Достигнув западной оконечности острова, группа разделилась пополам — одна часть поволокла салазки дальше и, миновав выступающий тюремный Трубецкой бастион, вдоль Екатерининской куртины, обогнула в отдалении бастион Нарышкинский и приблизилась к середине Невской куртины. Здесь темнела пристань, к которой вели Невские ворота. Тут группа разделилась вновь: восемь человек повернули обратно, пятеро остались собственниками всех притащенных салазок.
— Надо минировать, — хриплый шепот выдал Николая Бестужева.
— Сейчас, вашбродь, погодьте, — в ответ прохрипел коренастый бомбардир Федор Черняков, единственный флотский в его группе. Остальные матросы пошли с отрядом Ломоносова, где были нужнее из-за выработанного у них навыка лазанья по канатам.
— Фонарь… — действительно, фонарь со стены озарял тусклым светом подходы к воротам.
— Силантий, доставай рогатку, — повернулся Бестужев ко второй, закутанной в белое фигуре. Гренадер Рыпкин добыл из-за пазухи большую рогатку, изготовленную из упругого китового уса. Он заложил туда пулю и метко пустил ее с расстояния двадцати шагов. Раздался звон, фонарь буквально взорвался, и фитиль тут же потух, задутый ветром. Слышно было, как матерится солдат наверху: до следующей смены караула он оставался в темноте.
Воспользовавшись этим, люди Бестужева в полном молчании, осторожно, стараясь не издать звука, перетаскали полтора десятка бочонков с порохом к воротам. Однако некоторого шороха избегнуть не удалось — сверху раздался несколько раз тревожный окрик часового. В ответ послышались вой и скулеж.
— Чертовы собаки! — выругался часовой.
Бомбардир Черняков между тем сноровисто приладил запал и протянул шнур.
— Теперь уходите! — шепотом приказал капитан-лейтенант. Когда его товарищи исчезли в темноте, он приготовил огниво. Однако в этот момент наверху послышались голоса и показался приближающийся свет. Смена караула могла обнаружить мину, и, пожалуй, кто-нибудь успел бы загасить фитиль. Бестужев решился в одно мгновение. Он сделал несколько стремительных шагов в сторону мины и ударом кортика отсек половину шнура, почти обрекая себя. Затем он щелкнул огнивом — звук прозвучал резко в ночи — и поджег отрезанный фитиль. Убедившись, что красное пламя резво побежало к бочонкам, он бросился прочь со всех ног.

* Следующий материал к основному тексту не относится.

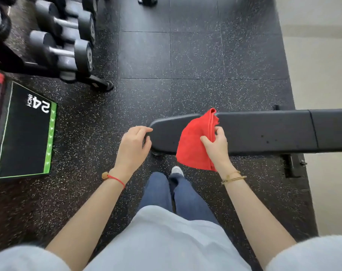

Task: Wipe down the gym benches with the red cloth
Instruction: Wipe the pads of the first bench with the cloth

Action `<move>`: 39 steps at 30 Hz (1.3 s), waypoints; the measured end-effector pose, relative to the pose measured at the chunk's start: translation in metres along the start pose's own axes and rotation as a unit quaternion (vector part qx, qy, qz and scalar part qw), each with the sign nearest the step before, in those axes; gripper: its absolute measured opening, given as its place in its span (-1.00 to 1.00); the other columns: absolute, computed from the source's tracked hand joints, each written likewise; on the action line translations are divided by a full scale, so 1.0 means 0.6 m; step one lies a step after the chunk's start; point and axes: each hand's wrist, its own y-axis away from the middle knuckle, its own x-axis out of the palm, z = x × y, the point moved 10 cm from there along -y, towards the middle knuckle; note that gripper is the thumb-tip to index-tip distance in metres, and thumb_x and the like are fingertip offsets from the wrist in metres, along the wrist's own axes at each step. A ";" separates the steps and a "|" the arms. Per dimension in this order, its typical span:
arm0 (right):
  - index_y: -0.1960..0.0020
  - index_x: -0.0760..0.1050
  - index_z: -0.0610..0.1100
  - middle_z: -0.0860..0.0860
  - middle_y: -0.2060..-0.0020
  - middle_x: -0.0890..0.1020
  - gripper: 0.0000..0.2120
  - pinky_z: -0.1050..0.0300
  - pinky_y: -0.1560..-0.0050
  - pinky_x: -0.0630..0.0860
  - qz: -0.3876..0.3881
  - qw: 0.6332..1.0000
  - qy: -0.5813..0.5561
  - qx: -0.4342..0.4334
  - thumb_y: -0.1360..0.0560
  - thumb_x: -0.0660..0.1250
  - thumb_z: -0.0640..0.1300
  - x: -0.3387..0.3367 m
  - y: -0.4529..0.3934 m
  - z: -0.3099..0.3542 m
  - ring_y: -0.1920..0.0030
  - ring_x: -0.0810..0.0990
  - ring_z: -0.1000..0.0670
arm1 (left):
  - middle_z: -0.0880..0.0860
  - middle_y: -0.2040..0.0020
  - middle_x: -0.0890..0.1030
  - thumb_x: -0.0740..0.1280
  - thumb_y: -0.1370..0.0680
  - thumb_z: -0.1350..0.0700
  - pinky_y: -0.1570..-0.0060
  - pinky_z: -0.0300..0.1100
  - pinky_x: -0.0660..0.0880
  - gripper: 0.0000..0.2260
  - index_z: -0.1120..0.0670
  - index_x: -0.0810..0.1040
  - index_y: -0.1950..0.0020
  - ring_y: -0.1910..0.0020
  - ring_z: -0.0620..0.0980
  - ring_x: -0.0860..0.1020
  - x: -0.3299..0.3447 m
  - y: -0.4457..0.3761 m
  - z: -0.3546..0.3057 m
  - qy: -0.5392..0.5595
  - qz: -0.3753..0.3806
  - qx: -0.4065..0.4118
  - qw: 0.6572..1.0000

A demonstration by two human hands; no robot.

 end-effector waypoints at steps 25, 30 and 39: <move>-0.18 0.37 -0.16 -0.02 0.02 0.57 -0.61 0.10 0.07 0.36 -0.147 0.934 0.183 -0.268 -0.43 0.37 -0.06 0.136 -0.288 -0.385 0.02 0.56 -0.10 | 0.07 -0.23 0.57 0.29 -0.55 0.18 -0.30 0.00 0.39 -0.73 0.14 0.55 -0.25 -0.26 0.09 0.47 0.491 -0.086 0.246 -0.059 -0.122 0.127 0.983; -0.45 0.24 -0.21 -0.22 -0.39 0.31 -0.34 -0.11 -0.45 0.18 -0.229 0.837 0.336 -0.367 -0.46 0.27 0.09 0.168 -0.243 -0.357 -0.40 0.28 -0.23 | 0.07 -0.24 0.56 0.31 -0.54 0.15 -0.26 0.01 0.38 -0.73 0.13 0.56 -0.24 -0.28 0.11 0.45 0.499 -0.096 0.264 -0.067 -0.161 0.122 0.977; -0.53 0.03 0.25 0.07 -0.58 -0.01 -0.42 -0.27 -0.51 -0.11 -0.048 0.818 0.481 -0.311 -0.54 0.09 0.24 0.277 -0.267 -0.400 -0.55 -0.10 -0.24 | 0.08 -0.28 0.54 0.30 -0.57 0.11 -0.30 0.03 0.33 -0.72 0.11 0.55 -0.26 -0.30 0.13 0.43 0.512 -0.099 0.274 -0.087 -0.159 0.102 0.978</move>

— Стой! — закричали со стены. Грохнул выстрел. Бестужев успел пробежать шагов двести, когда небо раскололось яркой огненной вспышкой и затем, с чудовищным грохотом, обрушилось на него…

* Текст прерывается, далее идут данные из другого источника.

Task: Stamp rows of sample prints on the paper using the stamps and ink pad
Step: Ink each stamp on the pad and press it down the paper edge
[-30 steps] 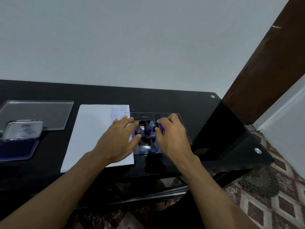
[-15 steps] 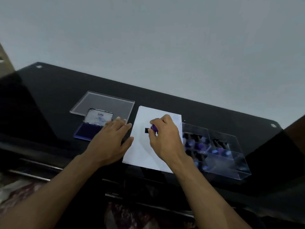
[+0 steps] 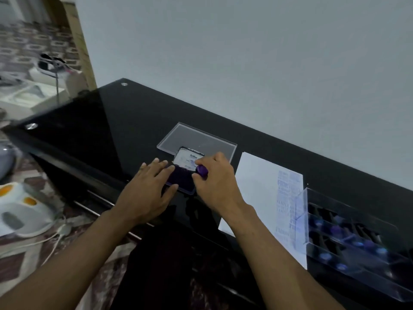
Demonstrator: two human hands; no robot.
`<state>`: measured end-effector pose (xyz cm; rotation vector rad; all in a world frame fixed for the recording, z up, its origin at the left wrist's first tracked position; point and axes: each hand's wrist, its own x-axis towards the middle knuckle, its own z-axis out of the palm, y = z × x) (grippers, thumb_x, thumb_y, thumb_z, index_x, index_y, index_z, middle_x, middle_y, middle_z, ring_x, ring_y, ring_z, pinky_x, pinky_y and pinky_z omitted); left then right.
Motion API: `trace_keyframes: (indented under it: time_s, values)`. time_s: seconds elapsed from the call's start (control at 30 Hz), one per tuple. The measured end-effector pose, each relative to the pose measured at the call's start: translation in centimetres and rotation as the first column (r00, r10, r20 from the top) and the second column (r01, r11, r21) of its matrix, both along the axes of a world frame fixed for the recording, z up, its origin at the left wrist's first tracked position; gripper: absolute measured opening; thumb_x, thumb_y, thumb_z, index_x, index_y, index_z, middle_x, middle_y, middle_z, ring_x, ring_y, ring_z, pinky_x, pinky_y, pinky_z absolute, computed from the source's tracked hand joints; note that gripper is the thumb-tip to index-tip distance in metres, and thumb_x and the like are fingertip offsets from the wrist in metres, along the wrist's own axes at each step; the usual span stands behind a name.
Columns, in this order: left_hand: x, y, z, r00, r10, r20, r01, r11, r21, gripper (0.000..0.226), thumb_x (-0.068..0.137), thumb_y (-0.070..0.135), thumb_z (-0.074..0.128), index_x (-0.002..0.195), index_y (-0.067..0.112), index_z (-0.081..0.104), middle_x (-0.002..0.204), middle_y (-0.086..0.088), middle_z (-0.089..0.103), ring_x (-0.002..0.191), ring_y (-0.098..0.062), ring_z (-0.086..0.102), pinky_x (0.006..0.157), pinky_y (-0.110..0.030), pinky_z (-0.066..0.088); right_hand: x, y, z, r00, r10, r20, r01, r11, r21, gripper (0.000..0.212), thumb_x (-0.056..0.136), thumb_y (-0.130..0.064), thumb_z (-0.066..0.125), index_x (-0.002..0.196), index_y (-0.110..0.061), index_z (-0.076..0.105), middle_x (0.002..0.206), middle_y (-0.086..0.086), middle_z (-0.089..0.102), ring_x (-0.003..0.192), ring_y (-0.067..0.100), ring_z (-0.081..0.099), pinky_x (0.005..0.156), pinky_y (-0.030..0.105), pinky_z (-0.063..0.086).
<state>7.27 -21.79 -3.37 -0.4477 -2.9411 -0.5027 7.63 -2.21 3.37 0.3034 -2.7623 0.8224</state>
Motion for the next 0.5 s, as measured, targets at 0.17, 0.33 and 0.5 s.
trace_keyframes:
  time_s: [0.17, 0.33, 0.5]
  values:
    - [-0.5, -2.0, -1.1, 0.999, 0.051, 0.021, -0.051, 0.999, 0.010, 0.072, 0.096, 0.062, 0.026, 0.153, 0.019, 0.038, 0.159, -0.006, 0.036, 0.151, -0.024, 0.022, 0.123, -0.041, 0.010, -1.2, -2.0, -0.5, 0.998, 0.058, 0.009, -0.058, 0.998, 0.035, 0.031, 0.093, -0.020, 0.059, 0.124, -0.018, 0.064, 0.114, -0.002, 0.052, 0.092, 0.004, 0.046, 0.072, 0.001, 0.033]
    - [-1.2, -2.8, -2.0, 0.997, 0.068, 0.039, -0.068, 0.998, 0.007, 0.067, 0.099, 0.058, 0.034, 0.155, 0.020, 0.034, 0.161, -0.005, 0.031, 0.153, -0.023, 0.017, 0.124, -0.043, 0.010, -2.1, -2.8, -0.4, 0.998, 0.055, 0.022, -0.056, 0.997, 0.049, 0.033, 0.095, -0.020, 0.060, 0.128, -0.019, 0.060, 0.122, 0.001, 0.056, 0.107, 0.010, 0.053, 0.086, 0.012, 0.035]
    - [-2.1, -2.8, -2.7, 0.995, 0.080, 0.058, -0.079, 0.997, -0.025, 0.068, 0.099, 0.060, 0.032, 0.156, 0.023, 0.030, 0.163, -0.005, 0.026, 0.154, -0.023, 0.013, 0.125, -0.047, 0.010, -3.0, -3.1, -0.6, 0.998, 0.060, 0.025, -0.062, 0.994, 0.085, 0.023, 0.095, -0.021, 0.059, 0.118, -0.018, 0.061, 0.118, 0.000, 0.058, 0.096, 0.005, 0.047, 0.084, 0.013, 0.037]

Между тем Петр Ломоносов приказал своим людям приготовить «кошки» и притаиться среди низкого кустарника, покрывавшего мыс Заячьего острова напротив Алексеевского равелина. Все они были вооружены двумя или тремя пистолетами, кортиками и саблями, несколькими карабинами и кавалерийскими мушкетонами со стволом, расширенным воронкой для удобства засыпки заряда. В руках самого Ломоносова было длинное ружье с массивным прикладом. В этом месте на стене горели факелы, которые из рогатки было не затушить. Время тянулось томительно, нервы у всех были напряжены.